It wasn't long ago that I swore off donations. Well, actually it was more that I was forbidden by the powers that be to take any more since I'm an electronic pack rat. However, not only were a variety of bureaucratic types from the state requiring that we have new equipment to maintain accreditation, but the workload to maintain a fleet of aging donated and surplus hardware was becoming extraordinary. Disposal costs were also mounting quickly, so when the administration handed me a reasonable, lifecycle-funded budget, I took it.
I let my usual stream of donations dry up and turned my attention to installing and deploying new hardware and software. It was great! I've even started turning over the best of the remaining used machines to our elementary schools, who lack our bureaucratic (and practical) needs for new hardware, but still need to provide students and teachers with usable technology.
Nice as the new hardware is, there are a few problems with this, though. Most significantly, while my funding extends to the main labs, I can't cover additional classroom computers, extra computers for teachers and students to take home, or replacements for the existing surplussed computers floating around the building.

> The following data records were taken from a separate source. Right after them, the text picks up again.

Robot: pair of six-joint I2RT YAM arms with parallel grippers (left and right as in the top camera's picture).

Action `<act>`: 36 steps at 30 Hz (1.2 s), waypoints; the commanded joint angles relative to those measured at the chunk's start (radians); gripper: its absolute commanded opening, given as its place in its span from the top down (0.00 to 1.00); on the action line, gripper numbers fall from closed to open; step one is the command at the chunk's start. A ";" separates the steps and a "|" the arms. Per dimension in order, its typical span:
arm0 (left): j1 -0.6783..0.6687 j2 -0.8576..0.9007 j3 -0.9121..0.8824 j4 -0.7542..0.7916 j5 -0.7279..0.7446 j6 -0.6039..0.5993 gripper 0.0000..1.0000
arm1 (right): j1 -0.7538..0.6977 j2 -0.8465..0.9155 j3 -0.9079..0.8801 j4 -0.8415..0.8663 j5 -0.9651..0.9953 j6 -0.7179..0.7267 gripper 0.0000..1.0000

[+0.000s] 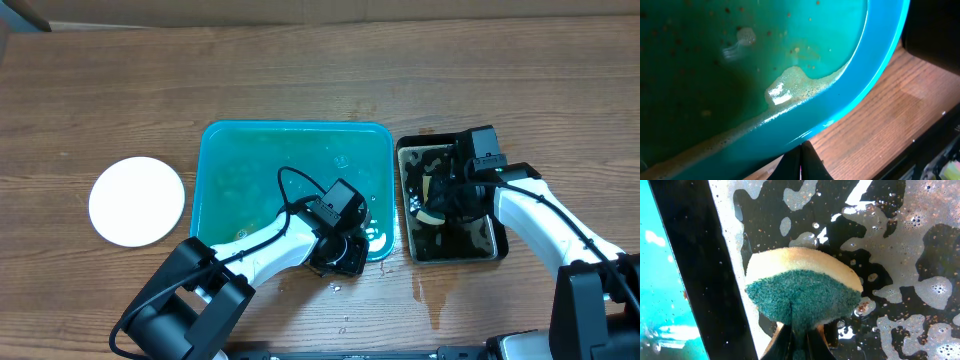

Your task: Clean dirty plates on tray and stack at the side

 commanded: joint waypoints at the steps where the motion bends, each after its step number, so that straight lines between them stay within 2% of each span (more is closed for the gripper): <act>1: 0.010 0.015 0.023 0.015 -0.056 0.000 0.96 | 0.001 0.006 -0.001 0.004 -0.006 -0.004 0.96; 5: 0.014 0.013 0.047 0.001 -0.053 0.030 0.96 | 0.001 0.006 -0.001 0.008 -0.006 -0.004 0.96; 11: 0.014 -0.034 0.161 -0.150 -0.068 0.127 0.96 | 0.001 0.006 -0.001 0.089 -0.006 -0.003 0.96; 16: 0.018 -0.115 0.237 -0.292 -0.203 0.130 0.96 | 0.001 0.006 -0.001 0.155 -0.012 0.000 0.96; 22: 0.058 -0.227 0.245 -0.363 -0.326 0.092 0.96 | 0.001 0.045 -0.001 0.053 -0.032 -0.008 0.96; 27: 0.115 -0.283 0.245 -0.383 -0.325 0.092 0.96 | -0.006 0.128 -0.001 -0.077 0.180 0.013 0.96; 29: 0.129 -0.291 0.245 -0.394 -0.324 0.092 0.96 | -0.026 0.156 -0.001 -0.106 0.333 0.094 0.96; 31: 0.131 -0.291 0.245 -0.409 -0.325 0.093 0.96 | -0.053 0.166 0.000 -0.104 0.379 0.159 0.96; 33: 0.131 -0.291 0.245 -0.420 -0.325 0.096 0.96 | -0.077 0.166 0.002 -0.061 0.262 0.166 0.96; 36: 0.130 -0.291 0.245 -0.425 -0.331 0.096 0.96 | -0.076 0.167 0.002 0.033 -0.120 0.057 0.96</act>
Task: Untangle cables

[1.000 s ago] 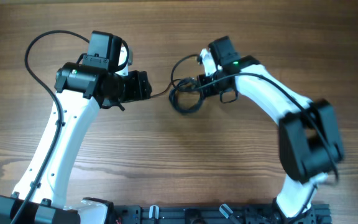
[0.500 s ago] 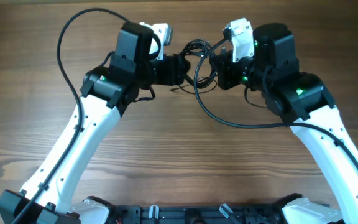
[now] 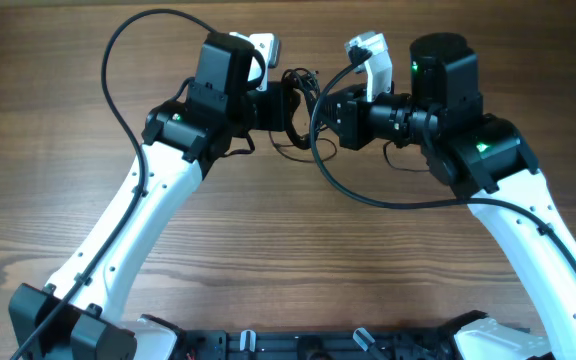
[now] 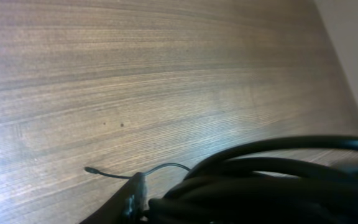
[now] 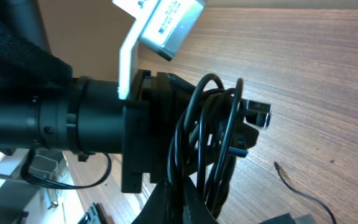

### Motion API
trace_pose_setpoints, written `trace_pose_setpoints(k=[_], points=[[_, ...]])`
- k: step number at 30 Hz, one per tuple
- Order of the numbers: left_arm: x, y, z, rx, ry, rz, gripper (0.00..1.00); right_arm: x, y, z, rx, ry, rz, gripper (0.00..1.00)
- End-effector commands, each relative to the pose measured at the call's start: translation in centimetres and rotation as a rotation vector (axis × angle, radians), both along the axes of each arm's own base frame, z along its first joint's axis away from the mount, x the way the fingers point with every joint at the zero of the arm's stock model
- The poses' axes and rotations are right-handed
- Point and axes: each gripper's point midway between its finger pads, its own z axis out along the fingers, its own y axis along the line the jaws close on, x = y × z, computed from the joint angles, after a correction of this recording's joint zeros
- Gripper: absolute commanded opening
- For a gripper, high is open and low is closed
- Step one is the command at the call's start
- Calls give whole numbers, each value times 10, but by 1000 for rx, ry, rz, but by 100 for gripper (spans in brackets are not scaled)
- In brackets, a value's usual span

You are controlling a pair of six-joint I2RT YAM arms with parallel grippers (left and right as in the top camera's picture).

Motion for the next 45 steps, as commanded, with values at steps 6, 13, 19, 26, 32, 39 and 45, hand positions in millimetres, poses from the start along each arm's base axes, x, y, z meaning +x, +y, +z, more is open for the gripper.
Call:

Secondly, as the primary schools in the district see that they can obtain technology that is completely suitable for the very light duty seen in most cases for free, they begin looking for more of it. What's that kids' book? If You Give a Moose a Muffin? If you give an elementary school teacher a computer, he or she will probably end up wanting more.
I can't fund those either, by the way. Thus, some carefully chosen donations can actually be a good thing. It all depends on the setting, quality, and quantity.
It also takes timing. A friend happened to run into one of my main suppliers of surplussed machines from the federal government. Tonight, he grabbed a rack-mounted dual Xeon server with about 150GB of RAID storage. While I have some high end servers running my applications, my web design teacher doesn't have a good test server for class. I still need an Edubuntu server for my Master's project, too. Bingo.
Within two weeks, this same agency will have a room full of Pentium 3 and 4 laptops. They're not speedy, but they are perfectly suited for student use or parts (we happen to have a fleet of laptops from the same model line). Laptops actually make great all-in-one thin clients, as well. This was just luck, but is hardly something to be passed up, just because we favor new hardware now.
Donations have their place, especially in education. If you can avoid filling a garage with dead parts in need of pricey recycling (been there, done that), then be careful what you overlook just because it lacks a dual core.